Rails, and the alternatives mentioned don't really make sense for a messaging application. You wouldn't write the back end for Gchat or AIM in Rails (or PHP, or Django), either. Rails would be fine as the web front end that talked to another messaging system. I've interviewed with the twitter guys and been to their talks and they definitely are NOT doing the right thing. However, "the right thing" is not easy and there are few people around and available who can do it.
edit: their best bet is to try to find someone who is burned out from working on wall street applications.
Twitter isn't a messaging application in the traditional sense (as in IM or phone networks) because it doesn't involve real-time synchronous communications. All communications in Twitter are asynchronous as in most database-backed webapps and I think it should be possible to scale Twitter with Rails assuming you know how to scale the database tier.

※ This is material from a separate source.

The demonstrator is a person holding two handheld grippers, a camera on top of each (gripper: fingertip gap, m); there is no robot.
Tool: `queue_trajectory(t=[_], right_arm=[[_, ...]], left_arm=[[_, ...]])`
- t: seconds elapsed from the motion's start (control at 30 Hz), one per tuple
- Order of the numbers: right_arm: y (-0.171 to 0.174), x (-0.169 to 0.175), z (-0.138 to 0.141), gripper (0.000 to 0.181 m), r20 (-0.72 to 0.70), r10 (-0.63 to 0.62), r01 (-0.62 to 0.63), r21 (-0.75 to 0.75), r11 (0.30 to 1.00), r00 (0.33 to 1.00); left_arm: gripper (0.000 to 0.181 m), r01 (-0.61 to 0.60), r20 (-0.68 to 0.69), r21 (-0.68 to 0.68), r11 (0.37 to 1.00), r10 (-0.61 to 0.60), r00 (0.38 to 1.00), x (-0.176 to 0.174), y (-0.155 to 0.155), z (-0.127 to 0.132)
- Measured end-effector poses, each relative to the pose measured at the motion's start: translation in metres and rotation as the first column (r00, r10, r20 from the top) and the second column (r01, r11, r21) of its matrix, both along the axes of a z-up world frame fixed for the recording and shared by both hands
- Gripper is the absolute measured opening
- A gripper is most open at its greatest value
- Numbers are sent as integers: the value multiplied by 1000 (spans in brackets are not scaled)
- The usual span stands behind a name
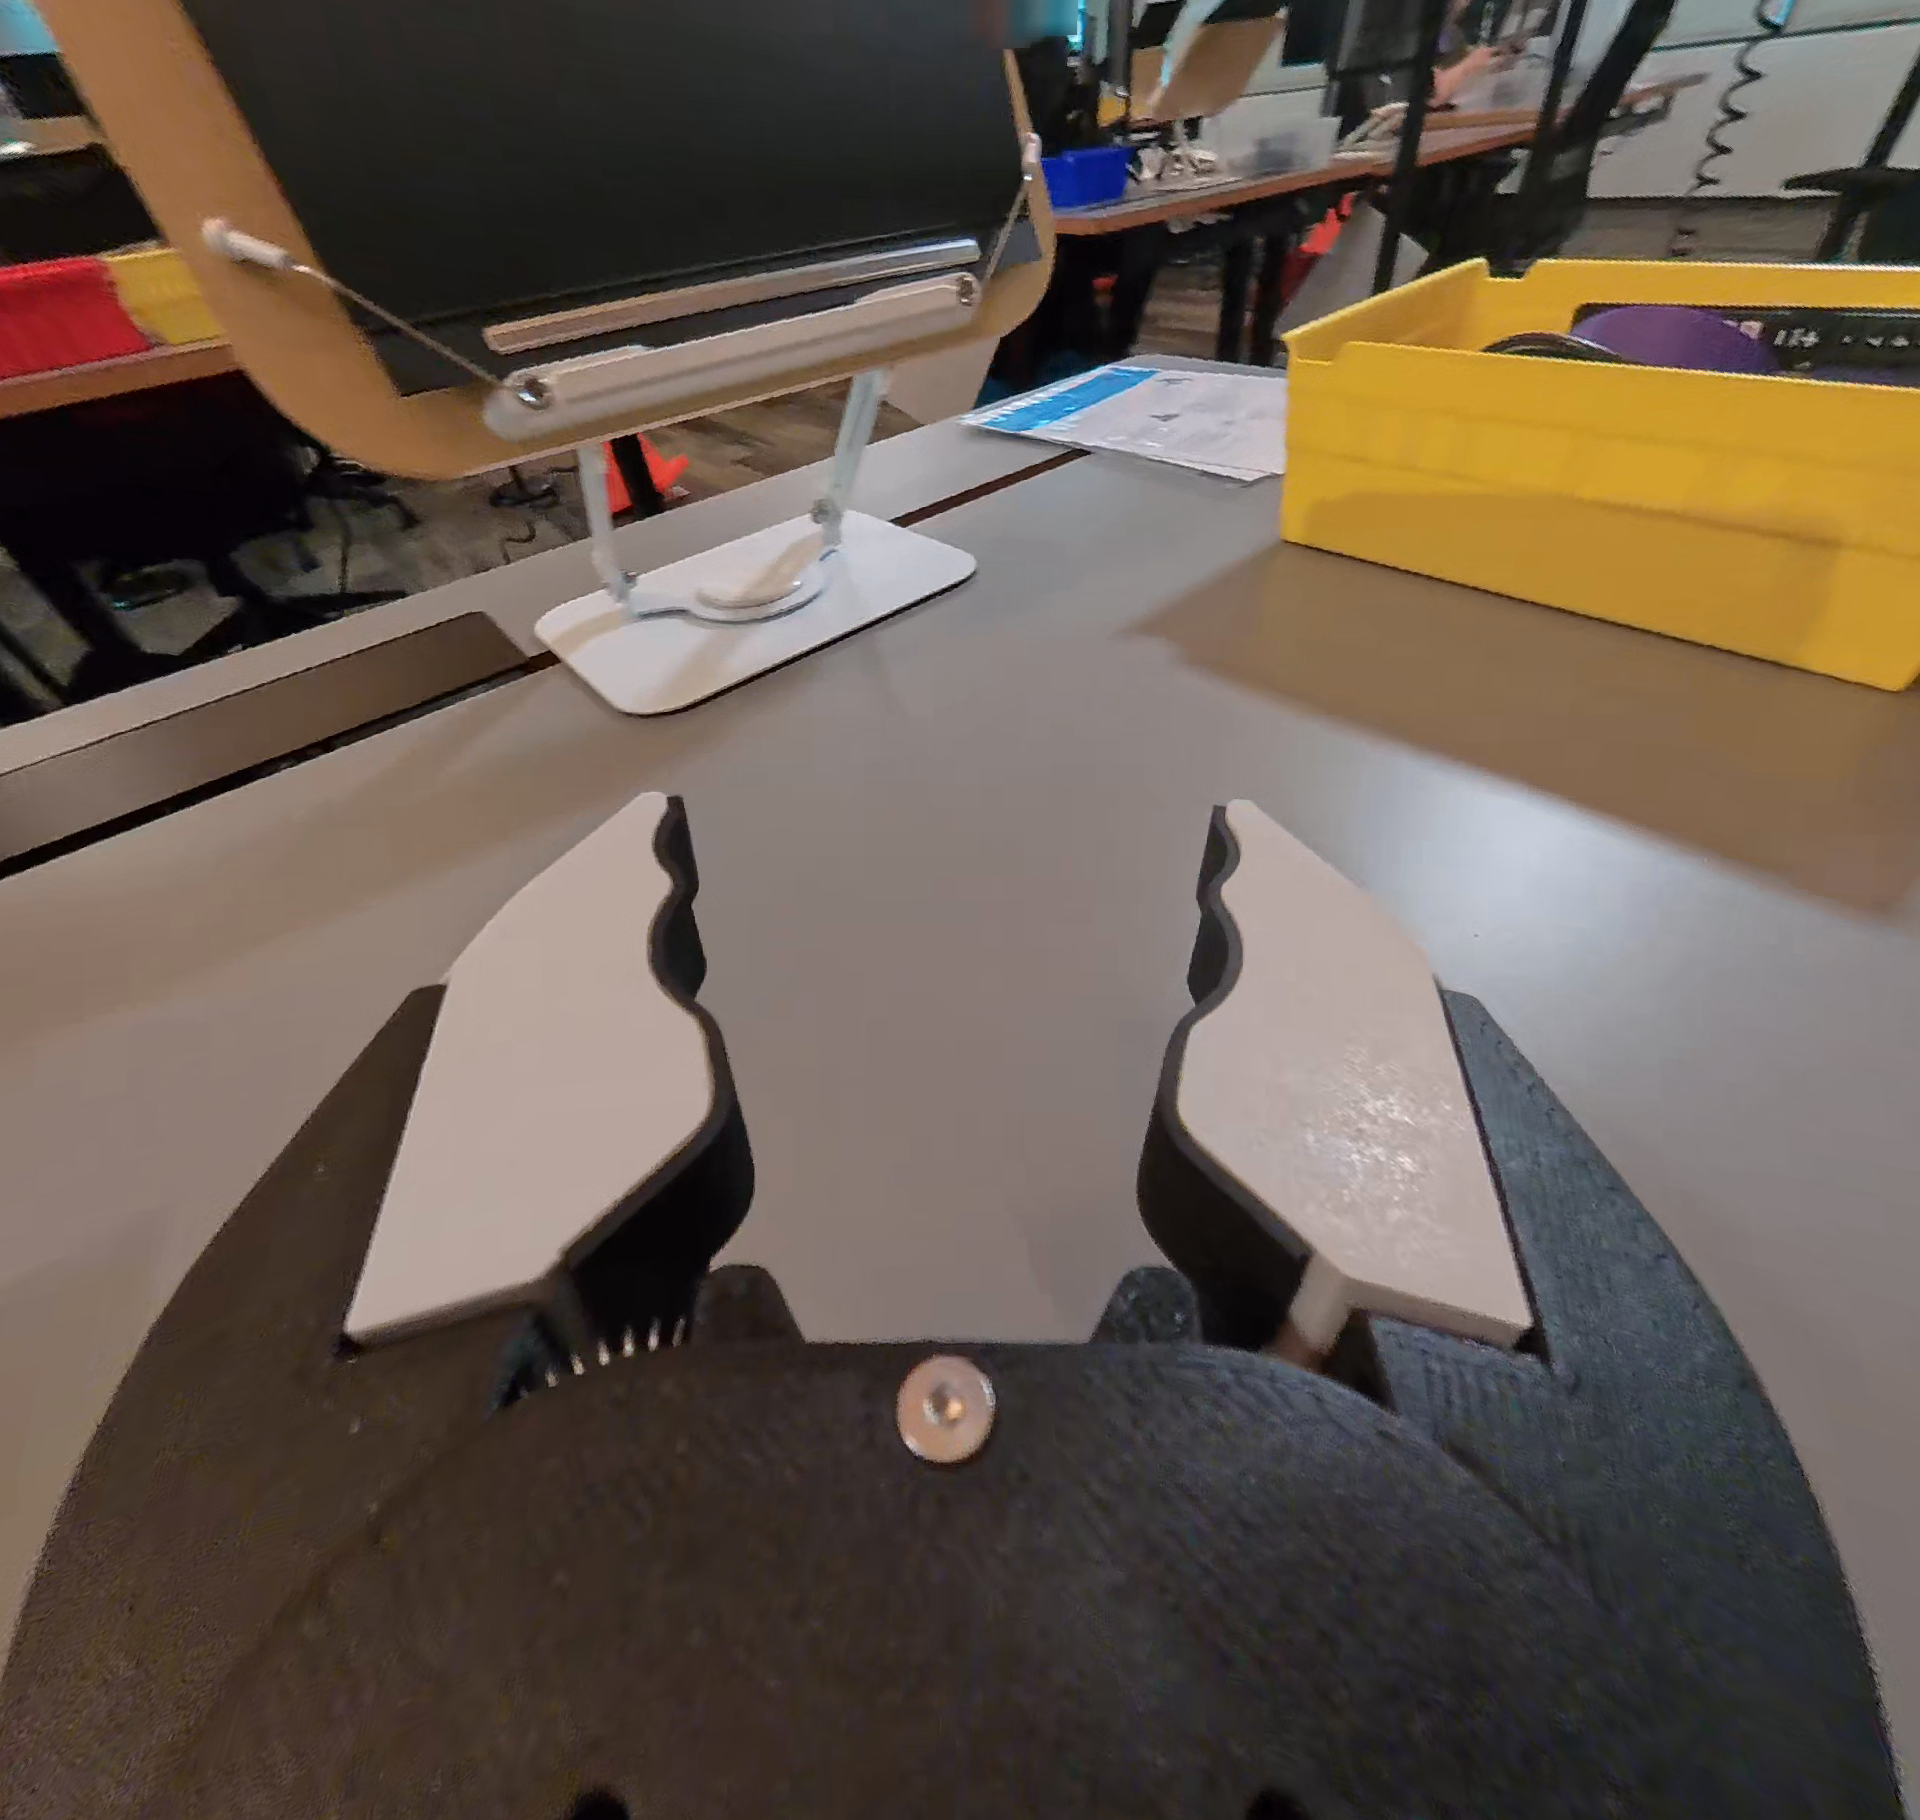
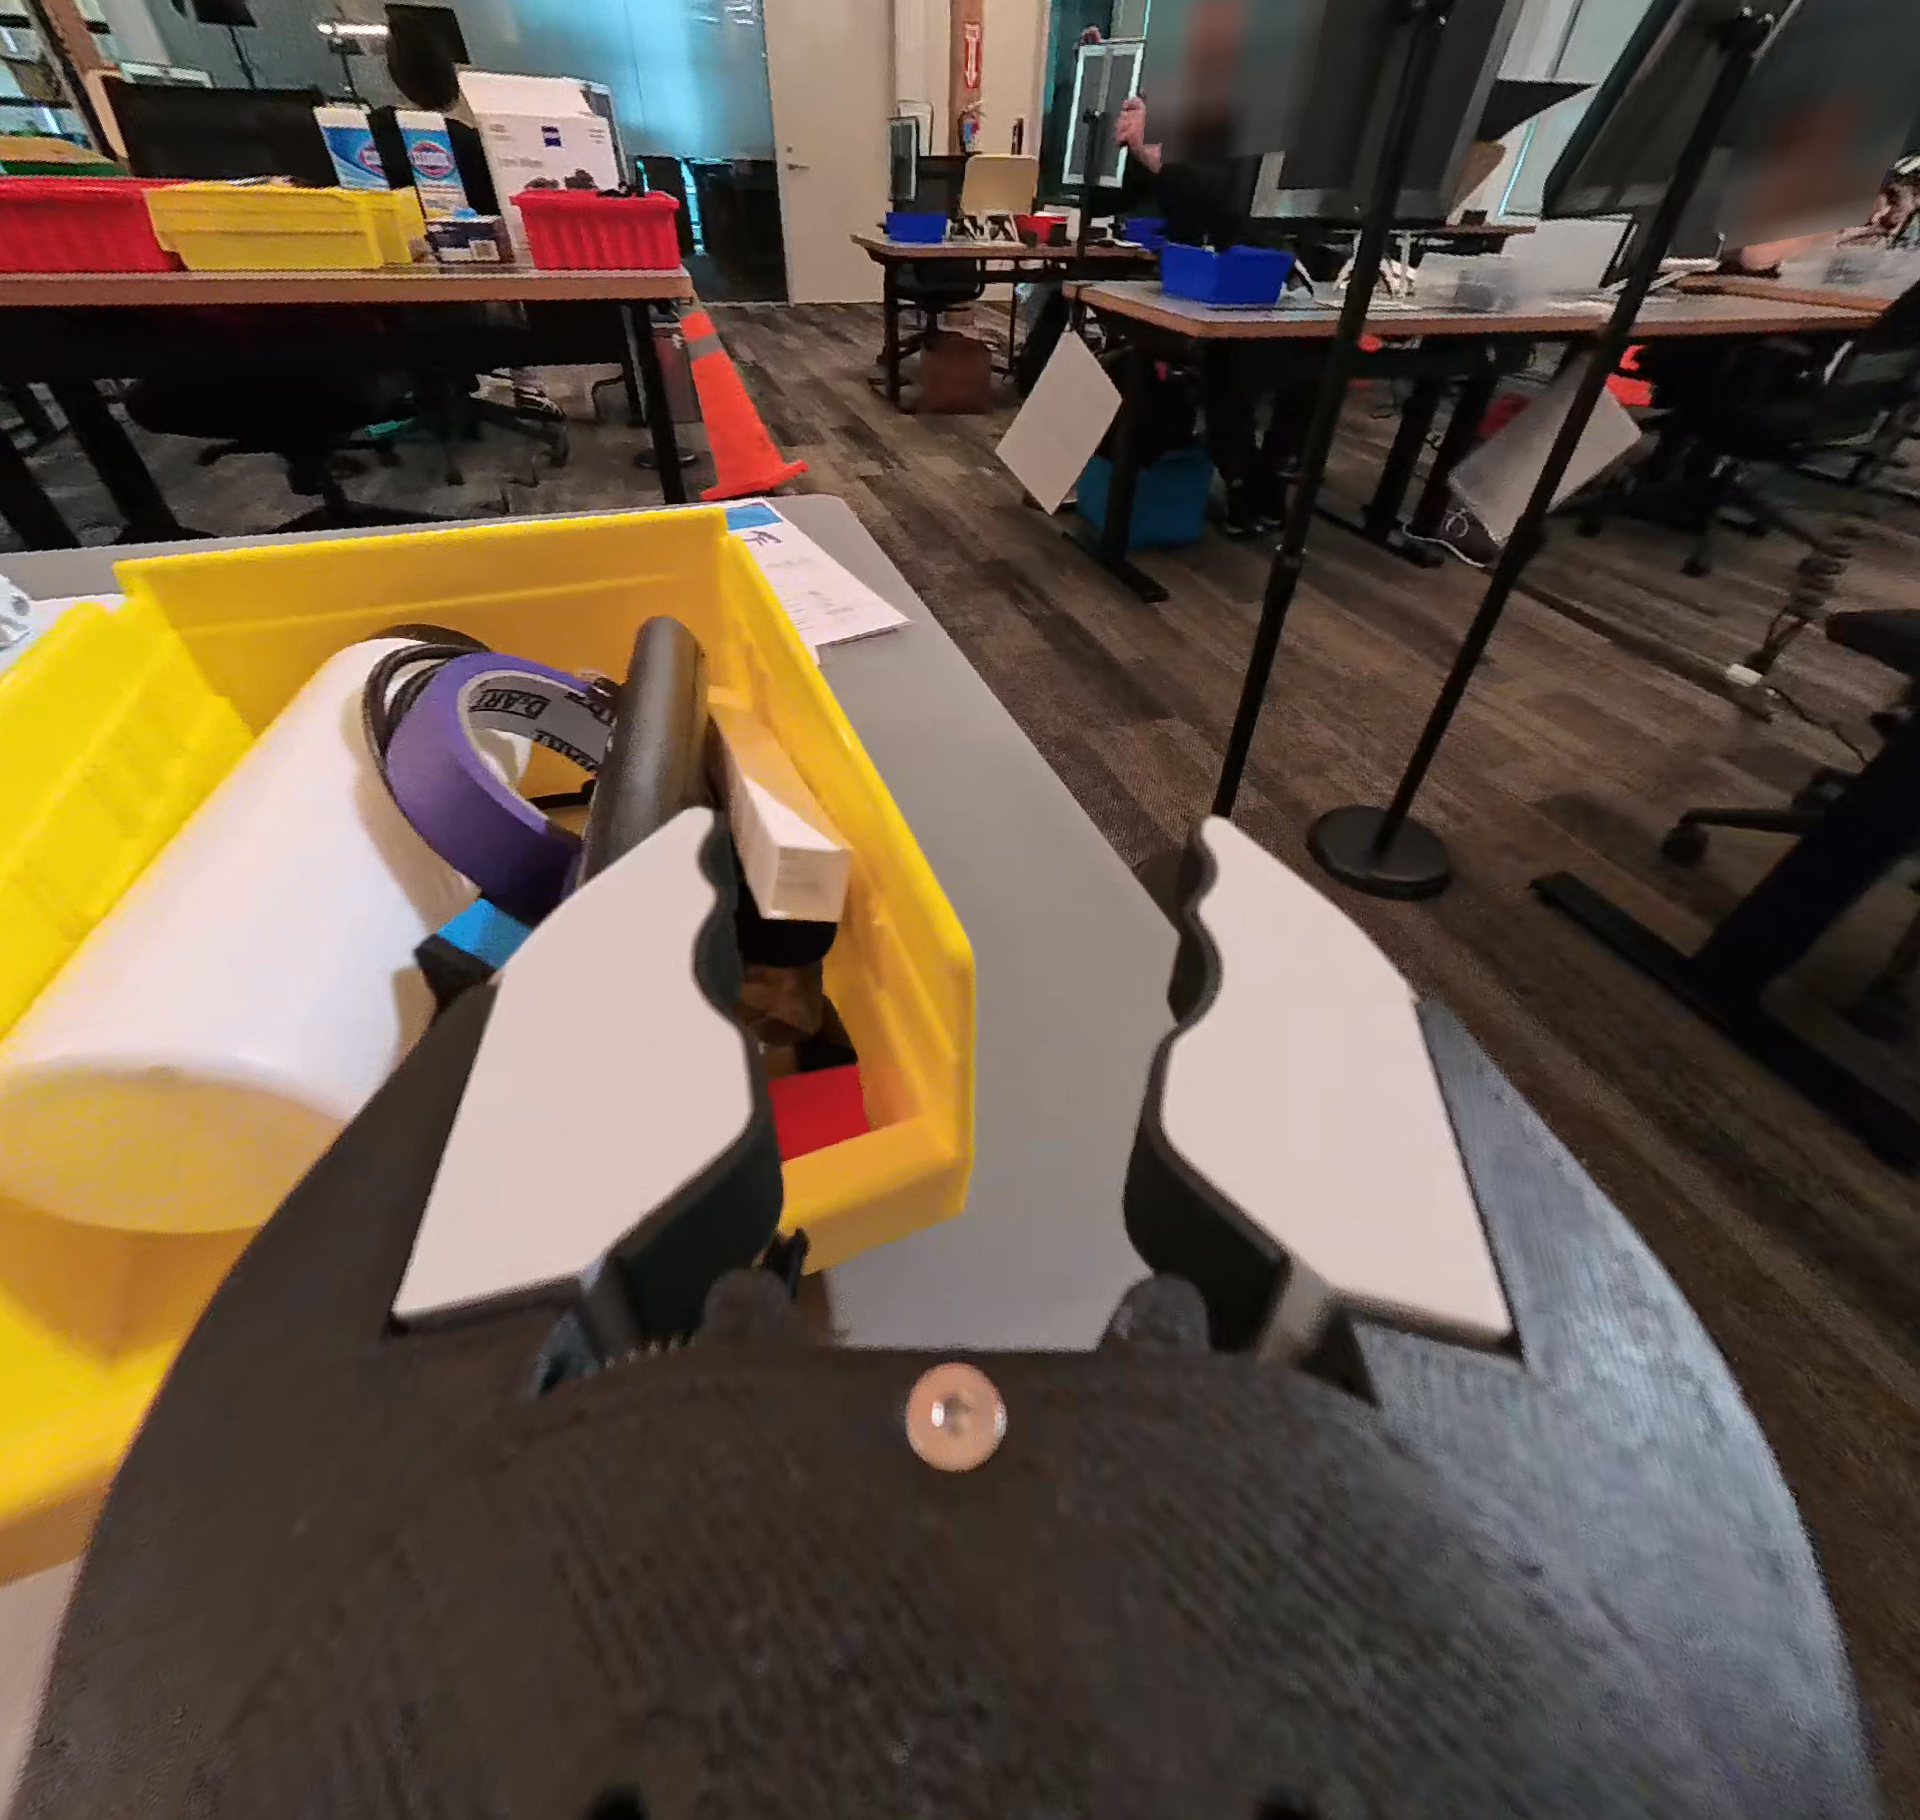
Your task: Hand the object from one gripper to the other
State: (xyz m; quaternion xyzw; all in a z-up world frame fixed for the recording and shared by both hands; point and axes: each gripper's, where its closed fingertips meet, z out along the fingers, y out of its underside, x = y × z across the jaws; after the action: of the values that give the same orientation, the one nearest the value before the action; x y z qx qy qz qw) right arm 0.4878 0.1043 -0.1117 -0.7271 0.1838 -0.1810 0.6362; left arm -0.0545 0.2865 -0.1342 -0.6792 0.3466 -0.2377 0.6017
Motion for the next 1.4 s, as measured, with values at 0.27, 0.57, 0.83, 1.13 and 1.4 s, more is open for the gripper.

Having said that, it would still be fun to rewrite Twitter in Erlang... :)
Dang - I was going to say Erlang. This is an ideal application for Erlang... scalability and uptime. There's a reason it's heritage is in the teleco industry.
I went and had a look at the slides for their 'scaling twitter' presentation, and it looks like they had a look at Erlang and reacted with some silly "ooh, it looks ugly" sort of comment. Seems pretty silly to reject something out of hand that is very much along the lines of what you need.
edit: their best bet is to try to find someone who is burned out from working on wall street applications.